0xDECAFBAD

It's all spinning wheels and self-doubt until the first pot of coffee.

I (used to) like rev="canonical"

Update 4/14: So, I liked rev="canonical", but I like the notion of pages offering sets of alternative URLs better. There are enough cracks in the case for rev="canonical" to stop caring about it and instead focus on the notion behind it. However it's expressed—is it rel="shortlink" now?—the final remaining things I'd like to see are:

  • An more generalized scope for alternate URL choices asserted by publishers, not just URL shortening. Other criteria beyond character length include ease of entry on mobile devices (eg. short, but also simple, maybe mostly numeric), ease of verbal mention (eg. billboards, postcards, etc).

  • HTTP headers are great where available—hooray for HEAD—but it still needs to be in the page for publishers who can't set custom headers.

  • Microformats are great, but I'd rather not parse a whole page to the footer to lift out the desired URLs.

  • Don't panic. Have fun.

And with that, I'm going to try coming up with other things to write about so this blog doesn't stay dormant. The rest of this entry remains unedited below...


So, like it says up there: I like rev="canonical".

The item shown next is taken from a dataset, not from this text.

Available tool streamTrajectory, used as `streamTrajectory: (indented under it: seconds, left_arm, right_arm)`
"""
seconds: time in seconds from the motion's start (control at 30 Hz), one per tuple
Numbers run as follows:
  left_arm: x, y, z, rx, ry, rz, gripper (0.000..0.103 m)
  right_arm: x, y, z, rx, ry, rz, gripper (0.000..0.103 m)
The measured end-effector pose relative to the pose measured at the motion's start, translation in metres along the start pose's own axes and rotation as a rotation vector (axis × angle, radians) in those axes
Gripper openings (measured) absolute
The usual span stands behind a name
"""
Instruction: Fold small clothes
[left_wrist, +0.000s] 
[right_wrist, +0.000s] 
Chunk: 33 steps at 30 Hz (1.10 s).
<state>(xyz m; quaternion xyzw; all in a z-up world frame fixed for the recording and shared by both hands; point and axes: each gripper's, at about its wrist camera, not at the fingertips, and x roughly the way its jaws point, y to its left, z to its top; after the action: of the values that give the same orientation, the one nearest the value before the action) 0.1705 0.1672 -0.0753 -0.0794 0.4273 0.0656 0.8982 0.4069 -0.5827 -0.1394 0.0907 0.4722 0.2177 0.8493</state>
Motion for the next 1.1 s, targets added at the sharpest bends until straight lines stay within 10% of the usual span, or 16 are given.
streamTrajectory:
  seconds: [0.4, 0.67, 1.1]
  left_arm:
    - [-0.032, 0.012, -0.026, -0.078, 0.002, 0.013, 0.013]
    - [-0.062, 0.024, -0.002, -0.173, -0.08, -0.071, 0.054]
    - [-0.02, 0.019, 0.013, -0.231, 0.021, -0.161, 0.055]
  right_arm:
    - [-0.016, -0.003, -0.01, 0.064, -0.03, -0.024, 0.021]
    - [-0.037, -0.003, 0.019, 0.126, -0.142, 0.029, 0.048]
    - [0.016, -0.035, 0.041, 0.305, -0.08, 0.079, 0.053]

Basically, it's a way of saying—instead of using that 3rd-party service you like for munging my URLs, use one of these pre-munged URLs I've provided. Ideally, the URLs I provide will be shorter for your needs, but my URLs won't be subject to potentially distasteful things I object to with respect to a service you might pick.

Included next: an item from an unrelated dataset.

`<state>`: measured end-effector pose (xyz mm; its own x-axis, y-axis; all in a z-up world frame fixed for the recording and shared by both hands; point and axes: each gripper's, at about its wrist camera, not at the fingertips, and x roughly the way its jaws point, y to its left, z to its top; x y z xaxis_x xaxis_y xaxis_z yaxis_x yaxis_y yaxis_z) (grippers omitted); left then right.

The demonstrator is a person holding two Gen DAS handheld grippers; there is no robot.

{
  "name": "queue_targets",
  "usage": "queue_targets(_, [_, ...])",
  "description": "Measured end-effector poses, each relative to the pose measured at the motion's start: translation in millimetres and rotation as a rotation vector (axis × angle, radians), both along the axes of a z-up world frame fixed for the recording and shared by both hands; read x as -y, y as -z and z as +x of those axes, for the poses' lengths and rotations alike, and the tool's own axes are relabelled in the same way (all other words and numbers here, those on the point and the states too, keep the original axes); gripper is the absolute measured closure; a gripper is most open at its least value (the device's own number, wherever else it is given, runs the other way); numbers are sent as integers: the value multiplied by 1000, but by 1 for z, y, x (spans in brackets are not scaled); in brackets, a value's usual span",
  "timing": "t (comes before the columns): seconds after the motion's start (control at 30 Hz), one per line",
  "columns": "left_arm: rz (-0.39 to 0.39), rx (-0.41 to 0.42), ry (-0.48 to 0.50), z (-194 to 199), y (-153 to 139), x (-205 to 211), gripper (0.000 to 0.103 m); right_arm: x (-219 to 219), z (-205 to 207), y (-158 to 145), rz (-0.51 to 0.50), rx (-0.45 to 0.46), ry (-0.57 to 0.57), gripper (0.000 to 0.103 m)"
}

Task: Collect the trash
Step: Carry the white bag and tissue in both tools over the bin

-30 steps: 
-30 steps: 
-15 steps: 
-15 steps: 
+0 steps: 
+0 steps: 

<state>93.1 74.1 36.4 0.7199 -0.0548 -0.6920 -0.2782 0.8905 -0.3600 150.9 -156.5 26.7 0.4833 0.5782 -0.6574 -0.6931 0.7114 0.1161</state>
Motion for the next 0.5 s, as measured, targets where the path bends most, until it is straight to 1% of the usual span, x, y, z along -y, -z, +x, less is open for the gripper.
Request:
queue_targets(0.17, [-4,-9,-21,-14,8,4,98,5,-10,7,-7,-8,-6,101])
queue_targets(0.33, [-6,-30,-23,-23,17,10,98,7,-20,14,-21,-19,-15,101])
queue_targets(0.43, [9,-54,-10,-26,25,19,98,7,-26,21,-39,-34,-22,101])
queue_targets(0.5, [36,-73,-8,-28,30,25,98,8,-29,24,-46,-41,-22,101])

I like keeping control of URL spaces in the hands of their publishers. This also opens the field for more individual choice in URL shortening services, allowing more people to try their hand at building a better mouse trap—or allowing publishers to opt out of the mess altogether.

And, apropos of that, I tend to like rev="canonical" as the means of expressing this choice.

There's a lot more background on this whole shebang, but I'll just stick to my $0.02 on the discussion so far.

It's too alpha geeky to get adopted—also: NERDS!

Alpha geeks write plugins for web publishing systems used by less-alpha geeks, who eventually install web publishing systems for those even further down the geek scale. It's not unheard of for something incredibly nerdy to become relatively common, if it proves useful.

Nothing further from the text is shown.